Daarom graag volgende vragen:

1) Klopt de redenering dat mensen met een gehandicaptenuitkering die een lokaal uitvoerend mandaat opnemen na afloop van dat mandaat terugvallen op een lagere uitkering dan dit het geval was voor de opname van hun mandaat? Wat zijn daar de achterliggende redenen voor?

2) Is de geachte minister bereid de nodige maatregelen te nemen zodat de mensen die een gehandicaptenuitkering genieten na afloop van hun mandaat automatisch terug recht hebben op het bedrag van hun oorspronkelijke uitkering?

 
Réponse reçue le 18 juin 2020 : Antwoord ontvangen op 18 juni 2020 :

Le calcul de l’allocation de remplacement de revenu et de l’allocation d’intégration (ARR/AI) tient compte, en règle générale, du revenu annuel de la deuxième année civile précédant la date d’effet de la demande (de révision), appelée année de référence.

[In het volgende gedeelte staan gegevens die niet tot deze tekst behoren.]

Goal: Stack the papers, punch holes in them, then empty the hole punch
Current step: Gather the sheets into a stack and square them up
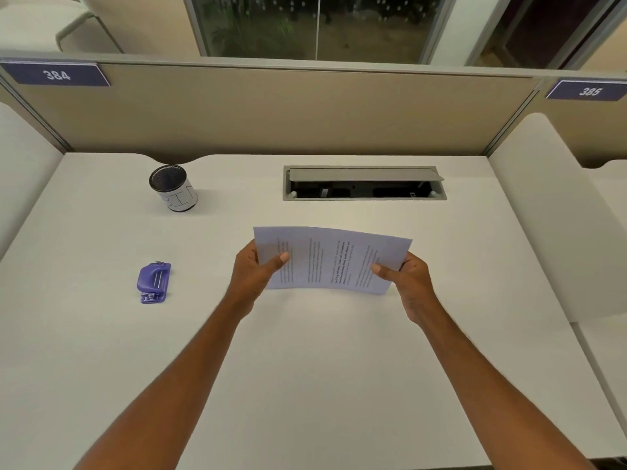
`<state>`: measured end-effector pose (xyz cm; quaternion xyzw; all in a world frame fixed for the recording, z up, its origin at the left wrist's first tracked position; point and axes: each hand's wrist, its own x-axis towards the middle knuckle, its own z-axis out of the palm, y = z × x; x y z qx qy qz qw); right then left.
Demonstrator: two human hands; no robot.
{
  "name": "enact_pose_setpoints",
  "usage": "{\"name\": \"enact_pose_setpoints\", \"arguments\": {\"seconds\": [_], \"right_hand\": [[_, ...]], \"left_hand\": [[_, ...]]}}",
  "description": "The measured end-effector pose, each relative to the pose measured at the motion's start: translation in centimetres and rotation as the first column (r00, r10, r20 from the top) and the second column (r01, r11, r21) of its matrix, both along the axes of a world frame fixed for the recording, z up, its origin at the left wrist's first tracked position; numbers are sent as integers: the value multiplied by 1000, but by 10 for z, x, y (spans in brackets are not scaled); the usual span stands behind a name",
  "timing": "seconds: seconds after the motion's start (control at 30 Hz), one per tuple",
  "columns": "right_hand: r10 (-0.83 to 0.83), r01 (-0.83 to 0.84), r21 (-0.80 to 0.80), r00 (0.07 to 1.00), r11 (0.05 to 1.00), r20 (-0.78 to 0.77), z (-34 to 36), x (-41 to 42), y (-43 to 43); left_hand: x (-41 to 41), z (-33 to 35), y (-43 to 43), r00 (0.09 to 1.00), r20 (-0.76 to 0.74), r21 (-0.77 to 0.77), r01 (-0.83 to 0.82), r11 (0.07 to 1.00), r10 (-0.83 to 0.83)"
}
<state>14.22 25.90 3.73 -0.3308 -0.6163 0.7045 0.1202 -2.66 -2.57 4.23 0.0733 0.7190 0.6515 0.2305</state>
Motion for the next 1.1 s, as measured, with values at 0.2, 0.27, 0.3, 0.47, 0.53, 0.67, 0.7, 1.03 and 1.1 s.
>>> {"name": "enact_pose_setpoints", "arguments": {"seconds": [0.2, 0.27, 0.3, 0.47, 0.53, 0.67, 0.7, 1.03, 1.1], "right_hand": [[-35, 35, -4, 999, 999, 4, -5, -2, -1], [-39, 39, -6, 999, 999, -10, -4, -3, 1], [-38, 38, -6, 999, 999, -12, -4, -3, 1], [-25, 26, -16, 999, 1000, 37, -10, -1, -1], [-21, 22, -22, 998, 1000, 53, -13, 0, -2], [9, -9, -5, 997, 1000, 71, -14, 4, 1], [15, -15, -3, 998, 1000, 63, -13, 6, 3], [-165, 73, -445, 971, 893, -171, 7, 3, 10], [-211, 53, -548, 950, 835, -228, 14, -7, -2]], "left_hand": [[6, -4, 8, 998, 33, 20, -49, 999, 49], [6, -3, 8, 998, 26, 38, -57, 998, 56], [6, -3, 8, 998, 26, 43, -59, 997, 58], [11, -9, 4, 996, 66, 41, -56, 998, 53], [13, -10, 5, 996, 72, 46, -54, 998, 50], [11, -6, 5, 996, 71, 57, -57, 997, 53], [9, -4, 5, 996, 67, 64, -59, 996, 55], [-1, 19, 17, 977, 199, 366, -145, 919, 74], [2, 20, 24, 964, 251, 414, -183, 892, 82]]}}
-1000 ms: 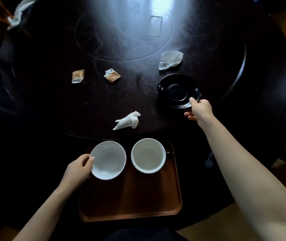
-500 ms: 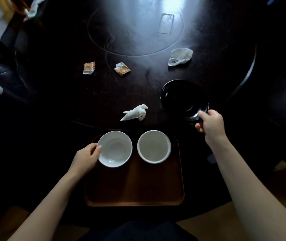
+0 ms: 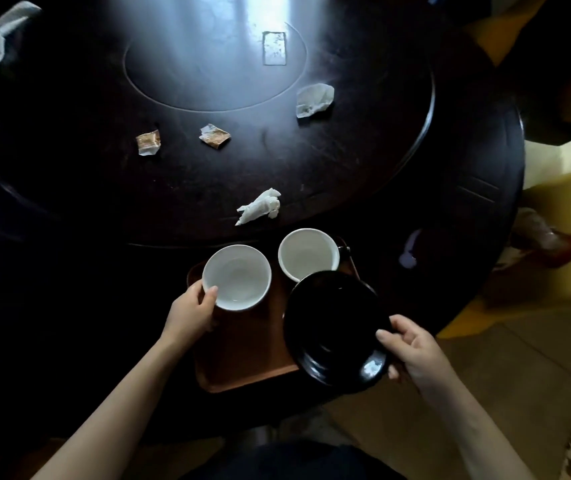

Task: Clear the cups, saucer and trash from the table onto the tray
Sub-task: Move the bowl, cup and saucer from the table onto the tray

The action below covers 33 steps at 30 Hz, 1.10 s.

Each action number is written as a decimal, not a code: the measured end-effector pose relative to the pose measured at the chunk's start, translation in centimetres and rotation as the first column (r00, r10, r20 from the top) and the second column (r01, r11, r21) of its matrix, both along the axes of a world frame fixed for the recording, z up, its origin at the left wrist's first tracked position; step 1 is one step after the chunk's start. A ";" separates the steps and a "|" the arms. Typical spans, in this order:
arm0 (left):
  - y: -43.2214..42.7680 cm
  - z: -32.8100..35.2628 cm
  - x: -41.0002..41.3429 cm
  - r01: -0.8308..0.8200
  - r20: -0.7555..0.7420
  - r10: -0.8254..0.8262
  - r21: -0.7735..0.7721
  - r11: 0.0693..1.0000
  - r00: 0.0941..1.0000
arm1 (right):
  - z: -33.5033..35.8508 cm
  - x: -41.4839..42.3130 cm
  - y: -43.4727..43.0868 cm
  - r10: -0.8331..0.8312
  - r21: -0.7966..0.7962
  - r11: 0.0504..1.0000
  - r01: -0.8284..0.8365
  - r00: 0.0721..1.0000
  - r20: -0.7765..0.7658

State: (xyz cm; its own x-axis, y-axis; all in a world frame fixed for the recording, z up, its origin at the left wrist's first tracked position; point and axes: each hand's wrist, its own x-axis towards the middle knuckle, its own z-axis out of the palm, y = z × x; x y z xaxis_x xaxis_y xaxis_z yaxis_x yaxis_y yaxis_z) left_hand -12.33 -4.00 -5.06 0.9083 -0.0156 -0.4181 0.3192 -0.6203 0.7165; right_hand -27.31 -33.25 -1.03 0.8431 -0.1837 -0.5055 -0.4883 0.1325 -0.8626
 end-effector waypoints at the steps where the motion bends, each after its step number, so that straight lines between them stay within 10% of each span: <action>1: 0.0 0.1 0.0 0.003 -0.005 -0.003 -0.002 1.000 1.000 | -0.5 -0.7 0.7 0.021 -0.021 1.000 -0.022 1.000 -0.021; 17: 3.6 2.3 -0.4 -0.078 0.045 0.081 -0.072 0.994 0.996 | -4.4 2.1 8.7 0.073 -0.283 0.954 -0.100 0.992 -0.105; 33: 2.2 1.4 -1.5 0.020 0.000 -0.020 -0.105 0.994 1.000 | -5.9 7.8 12.9 -0.082 -0.142 0.988 0.055 0.978 -0.190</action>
State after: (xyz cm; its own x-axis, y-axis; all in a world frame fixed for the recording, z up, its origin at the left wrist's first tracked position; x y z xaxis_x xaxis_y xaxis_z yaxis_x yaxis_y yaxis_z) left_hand -13.82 -1.80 -3.70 0.9067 -0.0776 -0.4146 0.3087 -0.5477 0.7776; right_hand -19.54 -20.38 -6.95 0.7142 -0.3155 -0.6248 -0.6421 0.0599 -0.7643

Si le revenu de l’année suivant l’année de référence varie d’au moins 20 % par rapport à celle-ci (à la hausse ou à la baisse), l’année civile prise en compte est celle qui précède la date d’effet de la demande (de révision).

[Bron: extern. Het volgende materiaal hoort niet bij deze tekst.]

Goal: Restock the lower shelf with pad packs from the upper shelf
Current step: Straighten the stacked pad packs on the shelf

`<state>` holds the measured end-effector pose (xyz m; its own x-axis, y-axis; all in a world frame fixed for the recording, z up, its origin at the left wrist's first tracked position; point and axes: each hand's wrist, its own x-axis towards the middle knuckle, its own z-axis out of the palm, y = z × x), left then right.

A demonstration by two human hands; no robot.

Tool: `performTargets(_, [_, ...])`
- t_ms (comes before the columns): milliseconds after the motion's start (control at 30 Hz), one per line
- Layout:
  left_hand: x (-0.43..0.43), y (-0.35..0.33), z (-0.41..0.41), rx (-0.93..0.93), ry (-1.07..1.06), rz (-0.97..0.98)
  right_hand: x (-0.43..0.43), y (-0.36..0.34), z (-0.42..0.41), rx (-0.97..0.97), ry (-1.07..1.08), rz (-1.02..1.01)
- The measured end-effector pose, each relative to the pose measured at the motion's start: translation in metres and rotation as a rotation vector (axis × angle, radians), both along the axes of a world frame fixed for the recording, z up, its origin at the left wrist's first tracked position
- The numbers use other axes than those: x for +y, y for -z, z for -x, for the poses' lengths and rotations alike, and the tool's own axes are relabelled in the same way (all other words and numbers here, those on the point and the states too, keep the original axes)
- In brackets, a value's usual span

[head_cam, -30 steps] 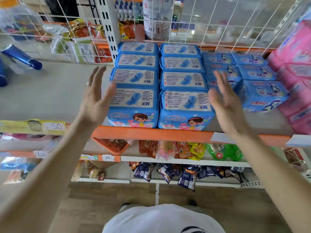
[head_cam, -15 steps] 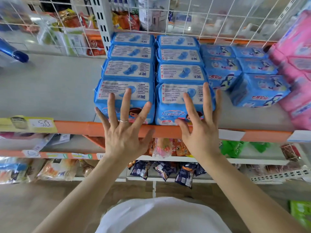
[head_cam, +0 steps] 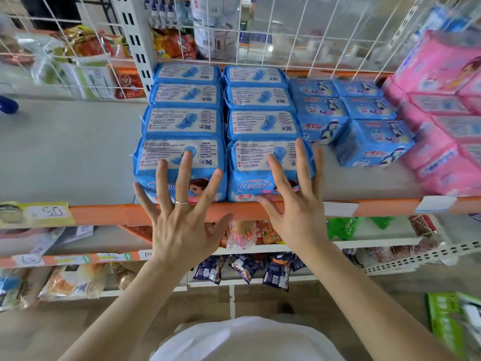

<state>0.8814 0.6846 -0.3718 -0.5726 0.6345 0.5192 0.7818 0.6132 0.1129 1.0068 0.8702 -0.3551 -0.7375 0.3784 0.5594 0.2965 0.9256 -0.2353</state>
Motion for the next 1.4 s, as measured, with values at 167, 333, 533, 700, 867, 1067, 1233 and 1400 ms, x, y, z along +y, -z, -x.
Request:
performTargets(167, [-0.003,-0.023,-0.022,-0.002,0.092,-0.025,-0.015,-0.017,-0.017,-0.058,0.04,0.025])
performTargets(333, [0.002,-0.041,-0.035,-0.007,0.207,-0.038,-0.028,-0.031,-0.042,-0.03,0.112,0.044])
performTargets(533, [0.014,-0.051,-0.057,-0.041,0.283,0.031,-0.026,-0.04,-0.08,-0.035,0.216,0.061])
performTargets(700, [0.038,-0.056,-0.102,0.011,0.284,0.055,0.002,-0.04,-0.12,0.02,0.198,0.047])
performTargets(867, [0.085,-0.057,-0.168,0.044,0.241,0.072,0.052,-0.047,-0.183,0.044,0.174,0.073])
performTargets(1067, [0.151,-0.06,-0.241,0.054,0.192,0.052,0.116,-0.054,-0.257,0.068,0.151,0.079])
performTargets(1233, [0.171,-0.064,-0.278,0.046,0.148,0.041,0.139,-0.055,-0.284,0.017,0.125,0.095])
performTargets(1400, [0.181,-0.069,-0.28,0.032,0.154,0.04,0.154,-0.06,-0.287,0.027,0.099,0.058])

Toutefois, s’il est établi qu’un revenu ayant servi à déterminer le droit à l’allocation n’existe plus et n’a été remplacé par aucun autre revenu, ce revenu n’entre plus en ligne de compte dans la détermination du droit. Cela signifie donc concrètement que, si tous les autres éléments qui composent le revenu restent inchangés, le droit à l’allocation ne sera pas inférieur au droit antérieur à l’exercice du mandat.

Si les autres éléments qui composent le revenu restant ont également été modifiés par rapport à la dernière décision prise, ils peuvent avoir une influence sur le montant de l’allocation. Cette influence peut être tant positive que négative.

Ceci vaut pour toute personne qui introduit une demande (de révision) et garantit par conséquent une égalité de traitement de tous les demandeurs dans une même situation.

J’estime donc qu’il n’est pas indiqué de prévoir une exception à cette règle. À cet égard, je souhaite encore souligner que la législation prévoit une révision administrative quinquennale de l’ARR/AI, lors de laquelle l’allocation de chaque bénéficiaire d’une prestation est actualisée.

Voor de berekening van de inkomensvervangende en de integratietegemoetkoming (IVT/IT) wordt in regel rekening gehouden met het inkomen op jaarbasis van het tweede kalenderjaar voorafgaand aan de uitwerkingsdatum van de (herzienings-)aanvraag, het referentiejaar genoemd.

Als het inkomen van het jaar volgend op het referentiejaar gewijzigd is met minstens 20 % (stijging of daling) dan wordt rekening gehouden met het kalenderjaar voorafgaand aan de uitwerkingsdatum van de (herzienings-)aanvraag.

Indien echter vaststaat dat een inkomen dat als basis heeft gediend voor het bepalen van het recht op de tegemoetkoming niet meer bestaat en door geen enkel ander inkomen werd vervangen, dan wordt dat inkomen niet meer in aanmerking genomen bij de vaststelling van het recht. Dit houdt dus concreet in dat, indien alle andere samenstellende elementen van het inkomen ongewijzigd zijn, het recht op de tegemoetkoming niet lager zal zijn dan voor het opnemen van het mandaat.

Als de andere elementen waaruit het resterende inkomen is samengesteld, evenwel gewijzigd zijn, ten opzichte van de laatst getroffen beslissing, kan dit een invloed hebben op de hoogte van het bedrag van de tegemoetkoming. Dit zowel in positieve als in negatieve zin.

Dit geldt voor iedere persoon die een (herzienings-)aanvraag indient en vormt bijgevolg een waarborg voor een gelijke behandeling van elke aanvrager in een gelijke situatie.

Ik meen dus dat het niet aangewezen is om een uitzondering te voorzien op deze regel. Ik wil hierbij nog aanstippen dat de wetgeving voorziet in een vijfjaarlijkse administratieve herziening van de IVT/IT, waarbij de uitkering voor iedere gerechtigde op een tegemoetkoming geactualiseerd wordt.